» Requirement: Copy out the entire listing below exactly, but without its pictures.

» Material provided:
- Opening Delimiter -

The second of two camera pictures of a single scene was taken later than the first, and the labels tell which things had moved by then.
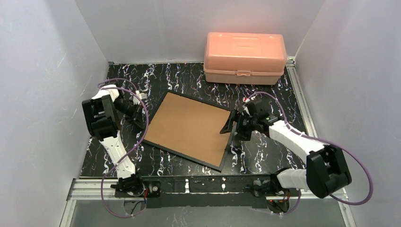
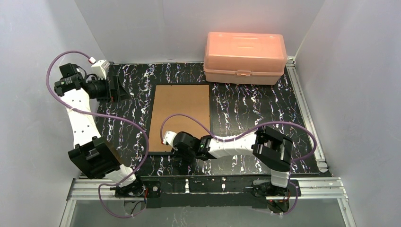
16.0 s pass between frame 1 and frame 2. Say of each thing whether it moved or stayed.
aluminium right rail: stayed
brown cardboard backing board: moved
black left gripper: moved
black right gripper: moved
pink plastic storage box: stayed
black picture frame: moved

- Closing Delimiter -

» Task solution:
The second of two camera pictures of a single scene was taken later than the first, and the labels tell which things had moved by then.
16.0 s pass between frame 1 and frame 2. Say of each thing whether it moved or stayed.
aluminium right rail: stayed
brown cardboard backing board: moved
black left gripper: moved
black right gripper: moved
pink plastic storage box: stayed
black picture frame: moved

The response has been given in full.